Muhammad Nuh Al-Azhar. (Foto: Dok. Pribadi)
Posisi Rismon Hasiholan Sianipar yang disebut sebagai pakar dalam bidang forensik digital dipertanyakan.
Salah satu yang mempertanyakan adalah pakar forensik digital Muhammad Nuh Al-Azhar. Hal itu disampaikan Nuh menanggapi analisis Rismon terkait kasus pembunuhan Wayan Mirna Salihin.
Menurut Nuh, Rismon tidak memiliki keterikatan dengan komunitas profesional yang diakui. Ia menegaskan, sebagaimana profesi lain, seorang ahli seharusnya memiliki komunitas atau asosiasi resmi sebagai bentuk legitimasi dan kredibilitas keahlian.
“Oke, kita ngomong digital forensic. Anggap saja praktisi, ahli, atau apa pun. Ada komunitasnya, AFDI (Asosiasi Forensik Digital Indonesia),” ujar Nuh kepada wartawan di Jakarta, Rabu 15 Oktober 2025.
Lebih lanjut, ia menegaskan seluruh materi yang dipermasalahkan Rismon sudah pernah dijelaskan di persidangan, termasuk perbedaan jumlah frame, tampilan hitam-putih, hingga aplikasi yang digunakan dalam analisis digital forensik.
“Bahkan di PN (Pengadilan Negeri) Jakarta Pusat pada persidangan pertama, saya sudah datang diminta sama Majelis Hakim untuk konfrontasi dengan Rismon. Tapi begitu saya datang, Rismon tidak mau, alasannya ini sesi mereka,” ujarnya.
Nuh mengatakan dirinya tidak keberatan jika dilakukan pemeriksaan ulang, karena yakin hasilnya akan tetap sama.
Namun ketika itu, Rismon justru tidak mau dengan alasan membutuhkan waktu yang lama. Padahal sebelumnya, Rismon meminta adanya pemeriksaan ulang.
Nuh juga menyinggung terkait perubahan display aspect ratio rekaman CCTV yang dijadikan bukti dalam persidangan oleh Rismon. Pasalnya, Rismon menganalisa setiap gerakan Jessica berdasarkan rekaman CCTV yang beredar di Youtube.

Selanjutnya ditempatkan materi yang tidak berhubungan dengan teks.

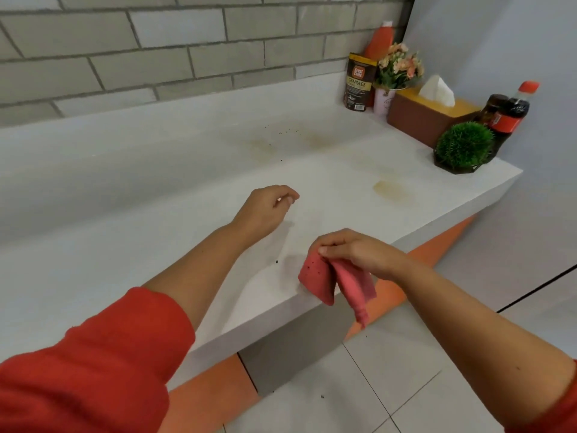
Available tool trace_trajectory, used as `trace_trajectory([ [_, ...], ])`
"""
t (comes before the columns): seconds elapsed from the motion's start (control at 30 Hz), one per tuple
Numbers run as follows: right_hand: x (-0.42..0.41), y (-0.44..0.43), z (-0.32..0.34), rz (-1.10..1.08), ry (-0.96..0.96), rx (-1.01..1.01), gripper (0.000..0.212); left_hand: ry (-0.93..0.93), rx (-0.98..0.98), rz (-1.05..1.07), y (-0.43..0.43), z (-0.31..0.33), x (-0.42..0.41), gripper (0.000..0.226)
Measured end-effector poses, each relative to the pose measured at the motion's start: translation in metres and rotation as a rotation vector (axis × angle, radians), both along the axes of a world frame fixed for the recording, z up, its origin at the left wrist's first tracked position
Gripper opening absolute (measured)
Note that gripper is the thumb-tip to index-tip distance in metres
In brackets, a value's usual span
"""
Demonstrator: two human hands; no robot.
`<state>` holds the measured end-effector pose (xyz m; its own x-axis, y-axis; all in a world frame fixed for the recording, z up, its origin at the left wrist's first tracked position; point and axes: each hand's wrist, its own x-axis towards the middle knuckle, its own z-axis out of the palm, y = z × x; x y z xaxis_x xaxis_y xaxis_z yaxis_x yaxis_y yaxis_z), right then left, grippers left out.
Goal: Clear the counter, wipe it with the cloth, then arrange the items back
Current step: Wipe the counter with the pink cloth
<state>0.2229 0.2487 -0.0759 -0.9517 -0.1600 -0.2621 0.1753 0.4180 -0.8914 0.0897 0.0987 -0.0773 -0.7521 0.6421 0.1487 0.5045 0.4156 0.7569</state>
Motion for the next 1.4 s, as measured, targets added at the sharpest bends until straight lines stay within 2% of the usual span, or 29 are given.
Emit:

“Jadi dia ambil dari YouTube, kemudian dia tampilkan di depan persidangan itu, display aspect ratio-nya 1 banding 1. Padahal sesungguhnya display aspect ratio rekaman CCTV adalah 5 banding 3,” jelasnya.
Menurut Nuh, langkah tersebut tidak sesuai dengan standar forensik digital internasional. Mengambil dari YouTube juga sudah melakukan tiga kali distorsi.
Yakni, saat video tersebut diambil sudah distorsi tingkat pertama. Lalu, video diupload ke YouTube merupakan distorsi kedua, dan video di-download dari YouTube merupakan distorsi tingkat tiga.
Apalagi, masih kata Nuh, rekaman yang terakhir ditunjukkan oleh Rismon di sidang peninjauan kembali (PK) yang diajukan oleh tim kuasa hukum Jessica Wongso di Pengadilan Negeri Jakarta Pusat, tahun lalu, bukan hal baru. Kata dia, bukti itu sudah pernah dibahas pada sidang sebelumnya.
"Itu sudah pernah ditampilkan sebelumnya, jadi bukan novum (bukti baru)," katanya.
Pernyataan Nuh sekaligus menegaskan tidak ada rekayasa bukti dalam kasus tersebut. Penanganan perkara tersebut dilakukan secara ilmiah tanpa ada intervensi dari pihak mana pun.
Ia menjelaskan, seluruh analisis yang dilakukan kala itu didasarkan pada bukti ilmiah yang telah diuji dan ditampilkan di depan persidangan.
“Rekaman CCTV itu kita bedah momen per momen yang waktu itu ditampilkan di depan PN Jakarta Pusat dari pagi, siang, sampai setelah dzuhur juga masih lanjut,” papar Nuh.
Jessica Wongso divonis 20 tahun penjara atas kasus pembunuhan Wayan Mirna Salihin pada 2016 dan telah bebas bersyarat sejak 18 Agustus 2024.
Sesuai aturan Kementerian Hukum dan HAM, meski bebas dari tahanan, Jessica masih harus menjalani pembimbingan dan wajib melapor hingga 2032.
Meskipun sudah bebas bersyarat, Jessica Wongso tetap mengajukan PK karena merasa tidak bersalah dan ingin memulihkan nama baiknya.